*** Exercise data ***

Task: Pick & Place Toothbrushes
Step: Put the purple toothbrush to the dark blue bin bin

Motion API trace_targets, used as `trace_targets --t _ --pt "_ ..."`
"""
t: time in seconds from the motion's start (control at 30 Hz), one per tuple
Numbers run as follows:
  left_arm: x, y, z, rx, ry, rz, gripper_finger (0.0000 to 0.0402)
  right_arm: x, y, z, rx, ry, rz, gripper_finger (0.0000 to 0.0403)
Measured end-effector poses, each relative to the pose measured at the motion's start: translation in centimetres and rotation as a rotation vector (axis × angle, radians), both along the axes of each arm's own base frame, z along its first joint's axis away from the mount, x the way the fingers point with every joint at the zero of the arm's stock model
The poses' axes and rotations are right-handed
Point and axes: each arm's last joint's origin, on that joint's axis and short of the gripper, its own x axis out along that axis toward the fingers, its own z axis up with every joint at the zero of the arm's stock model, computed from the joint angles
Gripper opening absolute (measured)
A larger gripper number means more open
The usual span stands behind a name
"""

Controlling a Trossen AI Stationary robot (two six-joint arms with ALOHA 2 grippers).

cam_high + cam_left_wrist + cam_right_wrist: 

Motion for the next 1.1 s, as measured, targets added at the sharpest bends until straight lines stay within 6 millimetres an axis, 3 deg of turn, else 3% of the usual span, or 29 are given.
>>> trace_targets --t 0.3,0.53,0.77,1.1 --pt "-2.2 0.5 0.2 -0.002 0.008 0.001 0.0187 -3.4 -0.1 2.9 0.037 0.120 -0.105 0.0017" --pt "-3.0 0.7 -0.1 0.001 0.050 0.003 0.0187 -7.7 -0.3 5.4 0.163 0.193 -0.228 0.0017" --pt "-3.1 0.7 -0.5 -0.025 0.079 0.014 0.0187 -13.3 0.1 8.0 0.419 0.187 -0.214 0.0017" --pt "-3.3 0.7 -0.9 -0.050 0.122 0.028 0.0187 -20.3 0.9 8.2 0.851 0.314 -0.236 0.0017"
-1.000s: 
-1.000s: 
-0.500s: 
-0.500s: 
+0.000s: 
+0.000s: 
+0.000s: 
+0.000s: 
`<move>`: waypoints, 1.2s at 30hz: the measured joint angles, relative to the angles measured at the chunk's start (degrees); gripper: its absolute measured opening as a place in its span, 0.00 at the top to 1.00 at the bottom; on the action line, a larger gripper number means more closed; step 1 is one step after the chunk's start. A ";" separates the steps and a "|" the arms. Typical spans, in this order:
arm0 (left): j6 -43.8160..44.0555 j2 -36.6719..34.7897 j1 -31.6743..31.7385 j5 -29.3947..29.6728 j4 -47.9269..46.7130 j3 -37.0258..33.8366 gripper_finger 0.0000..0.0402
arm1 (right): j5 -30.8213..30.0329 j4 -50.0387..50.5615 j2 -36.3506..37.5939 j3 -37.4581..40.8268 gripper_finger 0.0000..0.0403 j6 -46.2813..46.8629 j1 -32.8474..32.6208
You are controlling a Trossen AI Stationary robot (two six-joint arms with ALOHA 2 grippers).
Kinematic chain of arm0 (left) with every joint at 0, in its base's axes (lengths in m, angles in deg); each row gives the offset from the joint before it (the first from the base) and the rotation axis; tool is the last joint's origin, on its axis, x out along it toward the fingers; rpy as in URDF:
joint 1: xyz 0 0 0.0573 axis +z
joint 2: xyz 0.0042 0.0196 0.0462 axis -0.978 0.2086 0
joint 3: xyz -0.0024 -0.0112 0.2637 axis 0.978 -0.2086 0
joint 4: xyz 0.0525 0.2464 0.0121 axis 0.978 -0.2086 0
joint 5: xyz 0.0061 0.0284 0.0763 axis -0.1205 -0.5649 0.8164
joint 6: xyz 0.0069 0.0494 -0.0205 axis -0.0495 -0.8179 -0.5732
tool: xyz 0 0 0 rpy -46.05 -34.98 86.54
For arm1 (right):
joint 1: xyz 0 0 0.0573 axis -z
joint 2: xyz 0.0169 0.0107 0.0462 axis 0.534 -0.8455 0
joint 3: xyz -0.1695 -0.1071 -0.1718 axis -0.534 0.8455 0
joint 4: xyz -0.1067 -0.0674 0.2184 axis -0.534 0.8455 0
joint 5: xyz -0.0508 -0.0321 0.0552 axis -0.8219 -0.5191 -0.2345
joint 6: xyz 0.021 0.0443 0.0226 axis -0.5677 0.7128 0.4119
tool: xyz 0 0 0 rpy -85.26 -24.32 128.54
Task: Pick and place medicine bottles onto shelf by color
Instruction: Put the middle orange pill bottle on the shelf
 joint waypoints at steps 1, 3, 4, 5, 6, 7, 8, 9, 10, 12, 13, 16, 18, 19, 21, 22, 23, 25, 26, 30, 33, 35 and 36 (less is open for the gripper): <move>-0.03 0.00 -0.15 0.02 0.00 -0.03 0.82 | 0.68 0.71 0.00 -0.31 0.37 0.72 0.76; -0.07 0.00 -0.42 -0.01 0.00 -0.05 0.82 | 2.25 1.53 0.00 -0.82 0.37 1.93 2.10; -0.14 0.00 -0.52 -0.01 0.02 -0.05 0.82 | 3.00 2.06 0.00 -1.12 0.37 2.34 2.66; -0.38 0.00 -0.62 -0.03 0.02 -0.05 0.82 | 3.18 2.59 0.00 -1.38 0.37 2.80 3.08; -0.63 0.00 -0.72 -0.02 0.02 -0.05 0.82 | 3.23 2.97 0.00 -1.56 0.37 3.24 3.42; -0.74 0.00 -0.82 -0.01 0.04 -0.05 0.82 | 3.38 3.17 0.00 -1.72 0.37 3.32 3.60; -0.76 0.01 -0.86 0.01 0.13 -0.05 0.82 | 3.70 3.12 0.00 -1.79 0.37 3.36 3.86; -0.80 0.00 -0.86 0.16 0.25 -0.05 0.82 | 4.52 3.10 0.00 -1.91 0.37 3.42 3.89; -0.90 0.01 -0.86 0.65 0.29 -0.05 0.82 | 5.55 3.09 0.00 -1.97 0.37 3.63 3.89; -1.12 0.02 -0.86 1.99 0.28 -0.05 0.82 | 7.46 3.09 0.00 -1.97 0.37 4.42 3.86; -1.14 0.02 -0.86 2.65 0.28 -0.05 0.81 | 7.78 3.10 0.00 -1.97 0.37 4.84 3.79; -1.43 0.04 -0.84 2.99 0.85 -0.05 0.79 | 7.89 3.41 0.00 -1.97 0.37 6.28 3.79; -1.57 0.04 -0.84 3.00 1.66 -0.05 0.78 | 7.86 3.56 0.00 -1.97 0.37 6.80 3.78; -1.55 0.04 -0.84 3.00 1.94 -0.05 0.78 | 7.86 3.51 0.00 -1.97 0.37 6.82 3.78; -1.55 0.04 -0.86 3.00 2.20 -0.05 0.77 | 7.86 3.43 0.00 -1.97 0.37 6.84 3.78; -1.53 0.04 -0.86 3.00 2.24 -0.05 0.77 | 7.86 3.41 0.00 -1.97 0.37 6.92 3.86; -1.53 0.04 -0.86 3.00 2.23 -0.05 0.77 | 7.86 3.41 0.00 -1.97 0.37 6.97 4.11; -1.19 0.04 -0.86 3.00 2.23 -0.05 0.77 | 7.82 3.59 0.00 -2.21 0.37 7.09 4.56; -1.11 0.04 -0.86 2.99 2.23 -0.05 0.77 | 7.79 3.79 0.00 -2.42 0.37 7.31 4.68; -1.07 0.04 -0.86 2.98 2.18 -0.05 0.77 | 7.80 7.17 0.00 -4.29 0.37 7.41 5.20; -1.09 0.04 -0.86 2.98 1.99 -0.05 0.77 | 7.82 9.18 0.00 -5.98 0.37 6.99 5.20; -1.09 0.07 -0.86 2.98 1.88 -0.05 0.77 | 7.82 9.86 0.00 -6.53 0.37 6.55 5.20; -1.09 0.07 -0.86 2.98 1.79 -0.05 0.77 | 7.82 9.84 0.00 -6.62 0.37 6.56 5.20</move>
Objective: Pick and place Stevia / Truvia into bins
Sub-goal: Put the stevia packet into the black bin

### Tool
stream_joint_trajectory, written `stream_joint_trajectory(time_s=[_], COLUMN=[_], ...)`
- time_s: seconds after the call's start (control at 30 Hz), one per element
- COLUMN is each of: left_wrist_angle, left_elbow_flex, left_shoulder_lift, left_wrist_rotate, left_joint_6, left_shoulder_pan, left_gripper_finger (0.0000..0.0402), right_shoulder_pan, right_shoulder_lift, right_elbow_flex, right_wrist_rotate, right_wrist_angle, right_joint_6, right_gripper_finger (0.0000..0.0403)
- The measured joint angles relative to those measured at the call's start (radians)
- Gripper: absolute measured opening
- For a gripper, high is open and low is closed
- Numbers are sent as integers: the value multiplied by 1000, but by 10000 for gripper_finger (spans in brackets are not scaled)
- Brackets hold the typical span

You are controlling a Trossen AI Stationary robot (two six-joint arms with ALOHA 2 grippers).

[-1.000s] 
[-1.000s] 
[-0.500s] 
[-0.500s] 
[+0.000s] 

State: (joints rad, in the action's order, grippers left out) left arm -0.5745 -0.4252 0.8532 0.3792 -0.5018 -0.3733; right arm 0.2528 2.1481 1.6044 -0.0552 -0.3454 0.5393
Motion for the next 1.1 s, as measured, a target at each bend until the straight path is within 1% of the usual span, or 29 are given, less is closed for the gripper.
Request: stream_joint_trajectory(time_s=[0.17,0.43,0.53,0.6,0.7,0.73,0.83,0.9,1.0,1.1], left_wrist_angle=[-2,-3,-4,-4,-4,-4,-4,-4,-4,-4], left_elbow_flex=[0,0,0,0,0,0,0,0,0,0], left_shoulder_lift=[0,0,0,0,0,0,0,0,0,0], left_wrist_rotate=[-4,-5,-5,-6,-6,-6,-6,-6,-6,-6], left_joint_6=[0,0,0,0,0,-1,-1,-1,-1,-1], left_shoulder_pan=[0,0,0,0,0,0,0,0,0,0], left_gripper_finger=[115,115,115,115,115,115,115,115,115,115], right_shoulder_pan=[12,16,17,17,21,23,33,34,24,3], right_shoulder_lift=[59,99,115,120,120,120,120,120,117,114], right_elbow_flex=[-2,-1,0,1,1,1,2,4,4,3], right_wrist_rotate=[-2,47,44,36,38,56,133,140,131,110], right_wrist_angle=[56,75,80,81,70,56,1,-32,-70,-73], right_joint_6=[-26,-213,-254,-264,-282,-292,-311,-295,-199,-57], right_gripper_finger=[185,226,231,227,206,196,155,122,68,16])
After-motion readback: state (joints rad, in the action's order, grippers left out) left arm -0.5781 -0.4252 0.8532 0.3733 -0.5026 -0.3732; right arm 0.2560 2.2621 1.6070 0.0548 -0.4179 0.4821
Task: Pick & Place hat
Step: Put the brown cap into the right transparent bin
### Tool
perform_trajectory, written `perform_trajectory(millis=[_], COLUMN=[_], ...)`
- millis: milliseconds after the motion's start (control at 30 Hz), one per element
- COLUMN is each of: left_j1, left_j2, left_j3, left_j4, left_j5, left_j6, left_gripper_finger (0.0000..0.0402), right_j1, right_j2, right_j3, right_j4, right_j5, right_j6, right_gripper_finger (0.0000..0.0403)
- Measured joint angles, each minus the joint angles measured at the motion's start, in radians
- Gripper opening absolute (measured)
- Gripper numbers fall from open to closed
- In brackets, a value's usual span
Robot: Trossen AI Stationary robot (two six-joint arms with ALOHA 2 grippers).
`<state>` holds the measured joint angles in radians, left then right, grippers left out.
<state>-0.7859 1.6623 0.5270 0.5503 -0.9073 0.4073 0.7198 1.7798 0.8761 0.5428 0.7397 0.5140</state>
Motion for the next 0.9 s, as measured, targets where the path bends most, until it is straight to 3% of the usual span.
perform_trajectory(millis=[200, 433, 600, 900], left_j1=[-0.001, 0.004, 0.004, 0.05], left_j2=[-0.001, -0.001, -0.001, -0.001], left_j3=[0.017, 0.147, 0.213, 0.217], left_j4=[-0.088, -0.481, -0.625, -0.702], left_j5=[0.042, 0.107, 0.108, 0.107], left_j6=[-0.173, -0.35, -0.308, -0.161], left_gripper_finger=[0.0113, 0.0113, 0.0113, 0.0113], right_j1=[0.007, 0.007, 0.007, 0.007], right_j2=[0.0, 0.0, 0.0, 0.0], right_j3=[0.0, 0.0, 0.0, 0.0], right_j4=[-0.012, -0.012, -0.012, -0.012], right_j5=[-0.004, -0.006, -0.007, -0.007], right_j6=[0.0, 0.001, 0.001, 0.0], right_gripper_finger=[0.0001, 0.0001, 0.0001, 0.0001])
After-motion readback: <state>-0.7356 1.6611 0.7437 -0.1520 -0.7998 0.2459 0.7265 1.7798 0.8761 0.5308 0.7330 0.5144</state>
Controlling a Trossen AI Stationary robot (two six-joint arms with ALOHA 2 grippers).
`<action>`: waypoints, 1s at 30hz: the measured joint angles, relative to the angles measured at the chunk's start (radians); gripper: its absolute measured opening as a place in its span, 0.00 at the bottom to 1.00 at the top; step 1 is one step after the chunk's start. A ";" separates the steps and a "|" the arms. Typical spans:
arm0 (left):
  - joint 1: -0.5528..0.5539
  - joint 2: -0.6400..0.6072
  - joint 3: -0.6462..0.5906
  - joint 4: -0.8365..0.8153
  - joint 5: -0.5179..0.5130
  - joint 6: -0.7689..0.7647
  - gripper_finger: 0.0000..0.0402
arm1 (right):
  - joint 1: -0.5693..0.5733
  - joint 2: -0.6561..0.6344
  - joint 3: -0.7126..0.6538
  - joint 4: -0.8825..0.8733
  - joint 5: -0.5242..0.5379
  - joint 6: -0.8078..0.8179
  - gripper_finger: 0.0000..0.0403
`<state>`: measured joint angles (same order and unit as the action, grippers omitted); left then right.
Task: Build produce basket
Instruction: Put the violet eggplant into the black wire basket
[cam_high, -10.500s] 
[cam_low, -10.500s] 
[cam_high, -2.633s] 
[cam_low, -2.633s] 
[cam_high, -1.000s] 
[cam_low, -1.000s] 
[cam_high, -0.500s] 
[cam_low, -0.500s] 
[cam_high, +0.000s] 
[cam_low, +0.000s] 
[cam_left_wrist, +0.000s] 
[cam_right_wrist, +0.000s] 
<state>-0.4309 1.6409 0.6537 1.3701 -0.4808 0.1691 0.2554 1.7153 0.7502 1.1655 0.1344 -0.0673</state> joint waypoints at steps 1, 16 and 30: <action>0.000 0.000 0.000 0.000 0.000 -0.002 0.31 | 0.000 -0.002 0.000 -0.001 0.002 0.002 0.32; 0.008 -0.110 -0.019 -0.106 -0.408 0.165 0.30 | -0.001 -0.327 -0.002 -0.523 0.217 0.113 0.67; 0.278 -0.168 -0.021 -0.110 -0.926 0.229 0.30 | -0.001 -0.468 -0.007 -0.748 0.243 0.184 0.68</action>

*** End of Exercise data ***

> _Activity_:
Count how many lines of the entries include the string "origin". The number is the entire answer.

> _Exercise result_:
2